TASK TO CARRY OUT:
Among the records that follow, find each line holding the word "pairs" and copy it.

Saved data entries:

=-=-=

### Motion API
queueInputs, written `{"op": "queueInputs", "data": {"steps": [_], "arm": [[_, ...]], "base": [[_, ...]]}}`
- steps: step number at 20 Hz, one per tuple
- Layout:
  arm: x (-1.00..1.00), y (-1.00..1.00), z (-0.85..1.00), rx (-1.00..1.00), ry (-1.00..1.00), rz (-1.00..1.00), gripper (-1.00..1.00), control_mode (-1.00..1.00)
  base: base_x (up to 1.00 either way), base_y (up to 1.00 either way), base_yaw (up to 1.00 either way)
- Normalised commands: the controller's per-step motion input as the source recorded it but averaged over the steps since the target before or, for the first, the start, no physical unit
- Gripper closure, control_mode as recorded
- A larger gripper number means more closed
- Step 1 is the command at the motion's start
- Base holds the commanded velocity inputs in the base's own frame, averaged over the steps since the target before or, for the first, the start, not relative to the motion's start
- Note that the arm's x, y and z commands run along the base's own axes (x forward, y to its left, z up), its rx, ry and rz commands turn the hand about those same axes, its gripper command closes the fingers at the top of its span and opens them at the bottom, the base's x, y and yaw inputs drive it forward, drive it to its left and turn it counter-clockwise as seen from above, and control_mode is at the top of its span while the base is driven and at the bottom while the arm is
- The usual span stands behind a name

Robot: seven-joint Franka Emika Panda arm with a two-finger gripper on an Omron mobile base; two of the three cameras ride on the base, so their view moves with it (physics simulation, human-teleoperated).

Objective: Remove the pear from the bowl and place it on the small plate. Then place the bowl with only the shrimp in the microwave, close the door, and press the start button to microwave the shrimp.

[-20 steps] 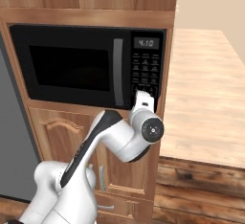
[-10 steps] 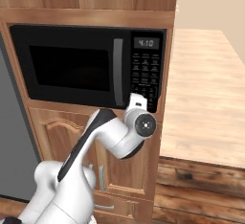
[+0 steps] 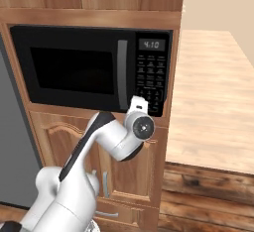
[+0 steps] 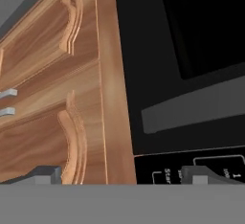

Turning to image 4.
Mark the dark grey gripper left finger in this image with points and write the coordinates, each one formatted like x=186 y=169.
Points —
x=48 y=172

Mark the black appliance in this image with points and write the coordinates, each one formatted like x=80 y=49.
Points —
x=143 y=58

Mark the wooden drawer front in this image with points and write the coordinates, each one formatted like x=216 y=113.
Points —
x=35 y=50
x=32 y=138

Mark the black appliance door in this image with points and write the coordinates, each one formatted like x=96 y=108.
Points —
x=146 y=42

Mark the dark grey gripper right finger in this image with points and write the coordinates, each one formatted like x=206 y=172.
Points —
x=193 y=172

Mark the wooden cupboard frame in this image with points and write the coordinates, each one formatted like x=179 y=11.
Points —
x=113 y=90

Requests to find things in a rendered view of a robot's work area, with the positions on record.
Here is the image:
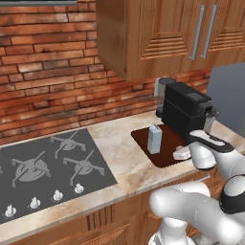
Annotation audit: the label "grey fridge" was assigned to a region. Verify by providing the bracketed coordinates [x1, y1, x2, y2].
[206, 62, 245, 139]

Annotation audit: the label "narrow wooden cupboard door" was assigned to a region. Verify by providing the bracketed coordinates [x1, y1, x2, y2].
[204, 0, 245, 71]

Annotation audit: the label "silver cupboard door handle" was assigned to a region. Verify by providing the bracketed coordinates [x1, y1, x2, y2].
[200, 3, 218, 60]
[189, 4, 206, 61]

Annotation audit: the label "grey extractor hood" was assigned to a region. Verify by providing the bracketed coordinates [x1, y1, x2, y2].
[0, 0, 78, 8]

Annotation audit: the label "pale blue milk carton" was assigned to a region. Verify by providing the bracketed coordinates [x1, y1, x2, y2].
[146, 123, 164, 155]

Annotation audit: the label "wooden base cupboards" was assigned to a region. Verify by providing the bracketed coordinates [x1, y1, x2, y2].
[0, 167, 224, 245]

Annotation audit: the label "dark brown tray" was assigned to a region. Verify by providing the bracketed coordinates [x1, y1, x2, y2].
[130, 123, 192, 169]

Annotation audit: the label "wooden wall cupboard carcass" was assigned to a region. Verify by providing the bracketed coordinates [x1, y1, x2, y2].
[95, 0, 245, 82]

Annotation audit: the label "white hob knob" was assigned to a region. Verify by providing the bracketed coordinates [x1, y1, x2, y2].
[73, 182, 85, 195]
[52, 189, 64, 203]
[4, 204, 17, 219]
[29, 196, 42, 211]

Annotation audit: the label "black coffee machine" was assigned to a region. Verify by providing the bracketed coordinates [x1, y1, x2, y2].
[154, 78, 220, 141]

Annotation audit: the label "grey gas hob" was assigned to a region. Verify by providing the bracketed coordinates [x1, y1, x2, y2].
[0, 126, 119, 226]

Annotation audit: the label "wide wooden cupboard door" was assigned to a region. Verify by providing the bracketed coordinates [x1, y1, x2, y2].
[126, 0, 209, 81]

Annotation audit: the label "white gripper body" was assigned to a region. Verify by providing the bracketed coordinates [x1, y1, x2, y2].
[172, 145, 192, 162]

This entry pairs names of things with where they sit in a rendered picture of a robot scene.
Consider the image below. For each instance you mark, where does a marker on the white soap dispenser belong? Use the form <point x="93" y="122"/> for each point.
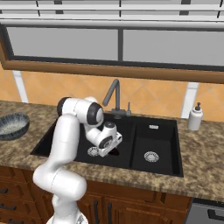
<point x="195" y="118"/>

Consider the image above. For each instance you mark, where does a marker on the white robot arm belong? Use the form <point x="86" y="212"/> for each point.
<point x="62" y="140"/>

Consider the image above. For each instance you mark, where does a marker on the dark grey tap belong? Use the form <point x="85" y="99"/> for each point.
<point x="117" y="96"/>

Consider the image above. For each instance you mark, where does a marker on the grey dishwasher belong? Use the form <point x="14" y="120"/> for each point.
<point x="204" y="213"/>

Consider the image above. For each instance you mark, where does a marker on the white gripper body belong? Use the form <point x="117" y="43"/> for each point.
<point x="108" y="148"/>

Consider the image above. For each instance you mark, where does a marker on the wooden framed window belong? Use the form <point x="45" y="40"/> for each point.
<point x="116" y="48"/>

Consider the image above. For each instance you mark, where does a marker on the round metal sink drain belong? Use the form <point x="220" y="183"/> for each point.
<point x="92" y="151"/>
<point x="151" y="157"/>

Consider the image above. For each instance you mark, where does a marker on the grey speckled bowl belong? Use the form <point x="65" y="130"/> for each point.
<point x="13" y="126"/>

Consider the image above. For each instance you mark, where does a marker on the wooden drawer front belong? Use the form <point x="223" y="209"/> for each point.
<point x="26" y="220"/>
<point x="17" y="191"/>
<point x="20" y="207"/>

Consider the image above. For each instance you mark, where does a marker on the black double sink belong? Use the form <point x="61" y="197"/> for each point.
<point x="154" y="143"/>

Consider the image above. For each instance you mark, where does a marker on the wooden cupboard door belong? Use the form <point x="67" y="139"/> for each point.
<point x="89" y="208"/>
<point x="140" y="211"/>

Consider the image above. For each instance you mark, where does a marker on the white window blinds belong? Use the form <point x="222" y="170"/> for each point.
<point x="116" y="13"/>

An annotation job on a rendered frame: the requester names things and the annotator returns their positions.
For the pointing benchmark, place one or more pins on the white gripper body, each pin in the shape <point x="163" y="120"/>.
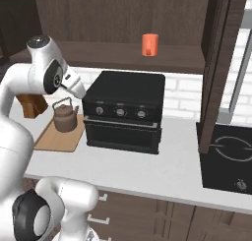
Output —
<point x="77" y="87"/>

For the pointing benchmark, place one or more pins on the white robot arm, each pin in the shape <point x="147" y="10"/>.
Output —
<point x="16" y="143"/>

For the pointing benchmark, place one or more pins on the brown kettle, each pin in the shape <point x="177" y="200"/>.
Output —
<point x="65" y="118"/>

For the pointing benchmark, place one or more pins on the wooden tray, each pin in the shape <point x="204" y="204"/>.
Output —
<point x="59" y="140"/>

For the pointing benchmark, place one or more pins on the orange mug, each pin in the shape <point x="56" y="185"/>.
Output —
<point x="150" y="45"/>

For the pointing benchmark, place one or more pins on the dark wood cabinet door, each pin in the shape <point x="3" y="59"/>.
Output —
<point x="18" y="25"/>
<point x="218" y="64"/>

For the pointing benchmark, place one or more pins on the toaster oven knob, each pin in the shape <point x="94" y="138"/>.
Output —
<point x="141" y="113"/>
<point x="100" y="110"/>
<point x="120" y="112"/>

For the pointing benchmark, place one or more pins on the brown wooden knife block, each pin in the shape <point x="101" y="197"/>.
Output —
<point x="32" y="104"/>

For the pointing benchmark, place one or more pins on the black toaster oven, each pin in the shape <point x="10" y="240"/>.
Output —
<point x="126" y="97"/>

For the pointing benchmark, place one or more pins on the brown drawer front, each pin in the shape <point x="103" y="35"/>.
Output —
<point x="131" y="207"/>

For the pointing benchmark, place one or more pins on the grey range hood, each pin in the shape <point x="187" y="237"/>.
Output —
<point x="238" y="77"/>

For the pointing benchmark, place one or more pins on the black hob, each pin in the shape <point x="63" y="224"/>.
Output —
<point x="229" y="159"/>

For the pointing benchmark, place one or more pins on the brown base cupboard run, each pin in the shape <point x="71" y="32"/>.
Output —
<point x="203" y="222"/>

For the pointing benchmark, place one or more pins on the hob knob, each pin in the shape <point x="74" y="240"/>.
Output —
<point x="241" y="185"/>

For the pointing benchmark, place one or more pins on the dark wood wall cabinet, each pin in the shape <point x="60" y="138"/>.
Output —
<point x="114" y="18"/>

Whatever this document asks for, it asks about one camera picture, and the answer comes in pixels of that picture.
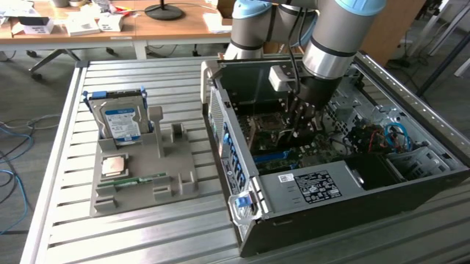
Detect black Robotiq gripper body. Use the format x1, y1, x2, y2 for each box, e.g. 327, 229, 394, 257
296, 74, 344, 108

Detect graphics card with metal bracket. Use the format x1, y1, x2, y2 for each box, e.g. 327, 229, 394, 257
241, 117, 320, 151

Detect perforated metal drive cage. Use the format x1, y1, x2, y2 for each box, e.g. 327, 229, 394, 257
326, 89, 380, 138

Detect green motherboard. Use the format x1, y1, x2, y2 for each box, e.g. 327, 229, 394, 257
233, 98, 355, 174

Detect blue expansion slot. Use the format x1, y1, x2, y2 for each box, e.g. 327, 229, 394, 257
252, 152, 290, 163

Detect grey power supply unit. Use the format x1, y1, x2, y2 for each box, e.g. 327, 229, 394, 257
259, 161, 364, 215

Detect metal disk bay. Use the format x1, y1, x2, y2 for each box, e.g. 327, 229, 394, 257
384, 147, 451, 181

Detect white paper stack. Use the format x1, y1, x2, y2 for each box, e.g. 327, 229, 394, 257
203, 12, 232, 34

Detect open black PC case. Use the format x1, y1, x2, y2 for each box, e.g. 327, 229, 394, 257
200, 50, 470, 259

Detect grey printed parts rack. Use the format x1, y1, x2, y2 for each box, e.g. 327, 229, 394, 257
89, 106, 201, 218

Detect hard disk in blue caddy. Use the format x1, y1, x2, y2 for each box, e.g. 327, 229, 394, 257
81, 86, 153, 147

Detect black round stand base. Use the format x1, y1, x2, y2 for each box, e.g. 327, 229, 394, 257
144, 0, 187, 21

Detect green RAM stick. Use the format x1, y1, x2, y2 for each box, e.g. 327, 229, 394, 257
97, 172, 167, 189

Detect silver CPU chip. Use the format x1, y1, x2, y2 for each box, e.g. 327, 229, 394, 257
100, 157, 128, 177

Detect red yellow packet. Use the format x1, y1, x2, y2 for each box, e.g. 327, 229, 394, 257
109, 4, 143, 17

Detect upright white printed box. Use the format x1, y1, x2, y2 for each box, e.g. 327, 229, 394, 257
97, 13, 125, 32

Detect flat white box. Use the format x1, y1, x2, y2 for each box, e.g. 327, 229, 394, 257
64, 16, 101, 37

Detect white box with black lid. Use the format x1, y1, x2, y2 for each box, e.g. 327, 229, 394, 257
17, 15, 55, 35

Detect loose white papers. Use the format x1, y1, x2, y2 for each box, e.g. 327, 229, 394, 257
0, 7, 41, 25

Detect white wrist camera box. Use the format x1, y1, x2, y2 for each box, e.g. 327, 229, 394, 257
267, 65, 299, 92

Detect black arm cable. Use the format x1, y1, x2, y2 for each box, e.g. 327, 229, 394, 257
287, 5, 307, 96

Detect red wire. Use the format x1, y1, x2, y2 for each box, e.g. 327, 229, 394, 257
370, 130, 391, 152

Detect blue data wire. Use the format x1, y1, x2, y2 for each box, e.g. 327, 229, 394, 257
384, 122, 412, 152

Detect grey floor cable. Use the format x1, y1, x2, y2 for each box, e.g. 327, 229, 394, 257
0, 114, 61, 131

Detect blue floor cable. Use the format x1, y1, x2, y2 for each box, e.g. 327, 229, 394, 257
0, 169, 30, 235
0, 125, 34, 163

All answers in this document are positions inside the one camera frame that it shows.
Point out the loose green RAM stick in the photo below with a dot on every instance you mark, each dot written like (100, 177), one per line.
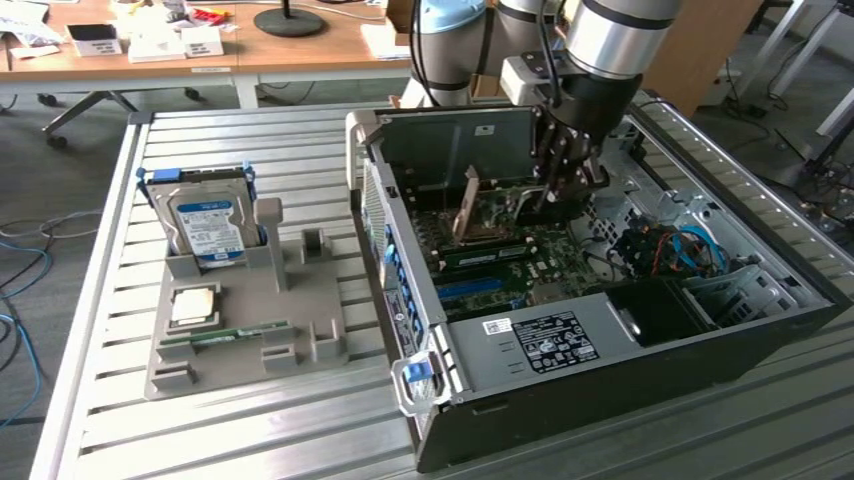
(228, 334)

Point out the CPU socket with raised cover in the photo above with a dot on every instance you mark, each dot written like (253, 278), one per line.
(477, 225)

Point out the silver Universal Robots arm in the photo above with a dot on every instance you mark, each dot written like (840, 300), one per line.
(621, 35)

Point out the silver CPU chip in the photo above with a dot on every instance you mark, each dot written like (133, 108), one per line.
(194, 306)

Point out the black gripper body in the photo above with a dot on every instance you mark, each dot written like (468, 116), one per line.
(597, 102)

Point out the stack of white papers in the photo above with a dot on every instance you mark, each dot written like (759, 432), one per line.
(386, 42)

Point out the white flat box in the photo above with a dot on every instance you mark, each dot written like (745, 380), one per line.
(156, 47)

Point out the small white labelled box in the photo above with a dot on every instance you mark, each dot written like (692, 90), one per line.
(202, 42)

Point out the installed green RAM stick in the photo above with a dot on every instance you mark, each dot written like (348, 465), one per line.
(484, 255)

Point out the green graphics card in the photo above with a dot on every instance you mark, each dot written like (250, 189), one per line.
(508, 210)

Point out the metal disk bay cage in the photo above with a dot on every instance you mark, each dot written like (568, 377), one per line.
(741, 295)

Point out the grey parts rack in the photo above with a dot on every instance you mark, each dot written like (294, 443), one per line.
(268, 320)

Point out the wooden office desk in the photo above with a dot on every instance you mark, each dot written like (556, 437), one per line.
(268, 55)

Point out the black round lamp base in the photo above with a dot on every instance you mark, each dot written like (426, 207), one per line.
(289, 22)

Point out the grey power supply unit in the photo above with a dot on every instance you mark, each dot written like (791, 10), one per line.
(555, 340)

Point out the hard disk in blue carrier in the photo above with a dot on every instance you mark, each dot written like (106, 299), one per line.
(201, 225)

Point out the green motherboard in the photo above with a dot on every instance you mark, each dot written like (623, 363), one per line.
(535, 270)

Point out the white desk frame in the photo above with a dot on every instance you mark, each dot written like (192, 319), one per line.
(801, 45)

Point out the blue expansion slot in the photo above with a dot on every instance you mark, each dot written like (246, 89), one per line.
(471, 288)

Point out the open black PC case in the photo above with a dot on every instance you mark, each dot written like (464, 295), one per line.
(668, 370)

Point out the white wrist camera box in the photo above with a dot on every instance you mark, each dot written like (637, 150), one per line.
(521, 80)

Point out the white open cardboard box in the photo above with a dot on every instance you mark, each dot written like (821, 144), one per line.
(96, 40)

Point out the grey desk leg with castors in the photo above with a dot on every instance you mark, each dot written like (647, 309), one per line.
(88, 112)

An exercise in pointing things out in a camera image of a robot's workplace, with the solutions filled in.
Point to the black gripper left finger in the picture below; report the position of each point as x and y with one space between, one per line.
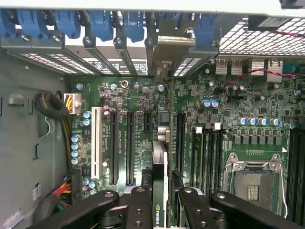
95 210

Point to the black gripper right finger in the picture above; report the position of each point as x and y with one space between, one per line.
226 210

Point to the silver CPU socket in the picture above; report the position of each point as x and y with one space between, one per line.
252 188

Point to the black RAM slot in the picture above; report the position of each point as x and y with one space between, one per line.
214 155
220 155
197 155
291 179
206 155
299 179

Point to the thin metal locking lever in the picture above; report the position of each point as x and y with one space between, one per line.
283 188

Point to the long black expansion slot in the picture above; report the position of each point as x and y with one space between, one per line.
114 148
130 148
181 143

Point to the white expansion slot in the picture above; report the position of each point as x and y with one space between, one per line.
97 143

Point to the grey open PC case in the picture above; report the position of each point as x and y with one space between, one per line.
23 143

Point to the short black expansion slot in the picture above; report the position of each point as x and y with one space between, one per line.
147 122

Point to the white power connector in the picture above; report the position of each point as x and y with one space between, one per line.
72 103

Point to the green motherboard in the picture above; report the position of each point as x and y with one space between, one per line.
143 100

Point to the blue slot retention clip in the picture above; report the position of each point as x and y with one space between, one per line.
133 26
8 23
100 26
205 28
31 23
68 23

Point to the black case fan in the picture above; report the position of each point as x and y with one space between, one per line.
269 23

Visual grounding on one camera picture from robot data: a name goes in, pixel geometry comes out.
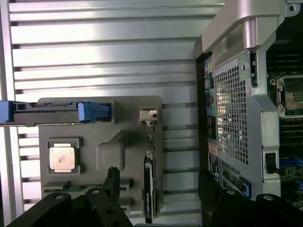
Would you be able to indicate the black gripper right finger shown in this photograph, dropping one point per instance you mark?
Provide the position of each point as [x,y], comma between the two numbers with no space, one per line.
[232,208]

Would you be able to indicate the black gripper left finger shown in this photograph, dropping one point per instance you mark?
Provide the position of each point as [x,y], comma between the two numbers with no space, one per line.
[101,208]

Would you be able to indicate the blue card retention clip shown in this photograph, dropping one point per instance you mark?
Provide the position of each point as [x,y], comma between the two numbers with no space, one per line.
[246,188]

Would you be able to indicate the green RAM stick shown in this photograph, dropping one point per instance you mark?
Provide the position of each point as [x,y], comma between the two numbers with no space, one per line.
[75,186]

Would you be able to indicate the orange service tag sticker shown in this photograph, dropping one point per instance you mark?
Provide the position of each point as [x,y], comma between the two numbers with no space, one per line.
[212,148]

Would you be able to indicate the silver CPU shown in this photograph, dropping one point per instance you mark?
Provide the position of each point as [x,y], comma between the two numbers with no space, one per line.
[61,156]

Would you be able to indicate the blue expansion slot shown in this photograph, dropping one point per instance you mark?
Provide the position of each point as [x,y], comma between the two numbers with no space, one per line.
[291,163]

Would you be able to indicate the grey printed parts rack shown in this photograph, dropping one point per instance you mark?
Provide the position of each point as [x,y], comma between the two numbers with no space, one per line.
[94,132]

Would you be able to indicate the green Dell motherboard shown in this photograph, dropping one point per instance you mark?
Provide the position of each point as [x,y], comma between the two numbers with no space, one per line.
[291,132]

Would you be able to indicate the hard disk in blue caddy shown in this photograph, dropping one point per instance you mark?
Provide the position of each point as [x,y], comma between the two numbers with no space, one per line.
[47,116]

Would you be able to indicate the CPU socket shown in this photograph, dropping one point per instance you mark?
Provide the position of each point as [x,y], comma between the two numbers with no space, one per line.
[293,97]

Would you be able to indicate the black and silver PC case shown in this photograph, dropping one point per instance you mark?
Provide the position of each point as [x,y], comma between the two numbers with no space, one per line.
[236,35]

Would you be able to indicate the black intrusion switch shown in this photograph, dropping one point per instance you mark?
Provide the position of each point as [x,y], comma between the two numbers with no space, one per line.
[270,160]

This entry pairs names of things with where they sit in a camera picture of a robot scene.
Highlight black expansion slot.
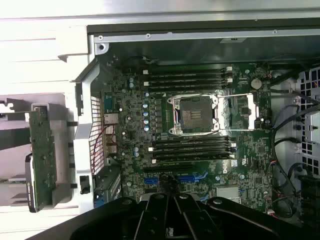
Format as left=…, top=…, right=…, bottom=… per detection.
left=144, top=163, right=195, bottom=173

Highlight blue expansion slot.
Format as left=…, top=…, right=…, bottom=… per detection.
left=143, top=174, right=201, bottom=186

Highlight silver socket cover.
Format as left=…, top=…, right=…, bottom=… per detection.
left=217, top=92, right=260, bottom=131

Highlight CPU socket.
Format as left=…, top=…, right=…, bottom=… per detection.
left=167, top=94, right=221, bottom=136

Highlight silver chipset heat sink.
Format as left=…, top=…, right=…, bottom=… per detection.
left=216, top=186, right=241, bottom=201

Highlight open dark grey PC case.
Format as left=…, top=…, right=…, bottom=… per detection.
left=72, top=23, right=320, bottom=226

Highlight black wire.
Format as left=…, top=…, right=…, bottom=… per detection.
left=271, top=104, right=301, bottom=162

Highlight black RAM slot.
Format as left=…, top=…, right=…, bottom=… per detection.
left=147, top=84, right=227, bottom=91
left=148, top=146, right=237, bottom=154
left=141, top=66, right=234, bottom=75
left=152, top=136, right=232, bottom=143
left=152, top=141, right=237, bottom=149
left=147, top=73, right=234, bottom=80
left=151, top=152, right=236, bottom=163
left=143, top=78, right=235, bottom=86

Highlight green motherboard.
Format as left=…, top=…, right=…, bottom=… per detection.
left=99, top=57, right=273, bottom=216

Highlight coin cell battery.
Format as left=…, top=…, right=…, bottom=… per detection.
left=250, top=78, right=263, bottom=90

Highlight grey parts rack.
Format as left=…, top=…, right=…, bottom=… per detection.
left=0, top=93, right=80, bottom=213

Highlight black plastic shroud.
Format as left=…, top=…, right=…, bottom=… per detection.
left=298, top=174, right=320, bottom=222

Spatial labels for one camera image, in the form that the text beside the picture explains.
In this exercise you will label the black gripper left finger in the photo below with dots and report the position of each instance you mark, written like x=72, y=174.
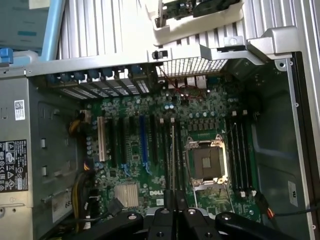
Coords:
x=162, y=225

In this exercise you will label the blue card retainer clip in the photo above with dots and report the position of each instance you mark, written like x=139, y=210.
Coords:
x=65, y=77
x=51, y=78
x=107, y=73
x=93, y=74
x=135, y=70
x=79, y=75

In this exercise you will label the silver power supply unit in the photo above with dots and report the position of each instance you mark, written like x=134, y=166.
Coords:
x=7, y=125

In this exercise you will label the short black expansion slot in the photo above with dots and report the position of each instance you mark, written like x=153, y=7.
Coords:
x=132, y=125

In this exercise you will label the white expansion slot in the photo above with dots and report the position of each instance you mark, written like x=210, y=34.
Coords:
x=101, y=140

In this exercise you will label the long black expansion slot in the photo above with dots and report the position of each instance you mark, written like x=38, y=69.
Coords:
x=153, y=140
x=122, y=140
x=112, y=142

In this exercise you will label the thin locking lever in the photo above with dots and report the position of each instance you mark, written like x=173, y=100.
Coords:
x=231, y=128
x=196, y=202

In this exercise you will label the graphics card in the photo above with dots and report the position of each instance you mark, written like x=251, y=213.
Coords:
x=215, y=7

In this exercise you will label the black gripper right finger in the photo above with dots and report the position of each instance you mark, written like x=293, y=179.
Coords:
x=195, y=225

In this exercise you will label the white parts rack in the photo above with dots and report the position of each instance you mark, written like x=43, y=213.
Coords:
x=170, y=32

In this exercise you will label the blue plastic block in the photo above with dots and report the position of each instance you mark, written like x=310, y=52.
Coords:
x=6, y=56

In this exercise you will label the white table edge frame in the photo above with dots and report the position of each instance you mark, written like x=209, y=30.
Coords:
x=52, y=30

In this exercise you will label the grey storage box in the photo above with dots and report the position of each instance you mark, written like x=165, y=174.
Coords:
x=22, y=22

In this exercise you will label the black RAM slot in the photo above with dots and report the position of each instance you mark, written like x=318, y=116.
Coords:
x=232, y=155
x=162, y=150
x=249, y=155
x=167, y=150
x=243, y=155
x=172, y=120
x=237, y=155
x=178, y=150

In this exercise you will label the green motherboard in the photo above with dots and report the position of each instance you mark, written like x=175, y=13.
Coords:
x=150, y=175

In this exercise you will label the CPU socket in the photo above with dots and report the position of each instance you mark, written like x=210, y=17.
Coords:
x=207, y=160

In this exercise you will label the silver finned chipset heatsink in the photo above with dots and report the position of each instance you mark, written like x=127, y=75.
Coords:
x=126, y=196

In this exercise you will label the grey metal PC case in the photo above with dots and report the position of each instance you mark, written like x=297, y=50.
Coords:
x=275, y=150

=-=-=

EXERCISE OUTPUT:
This entry pairs names of things with where they sit in a rendered picture of a robot scene.
This entry pairs names of things with where they sit in a camera picture of a robot scene.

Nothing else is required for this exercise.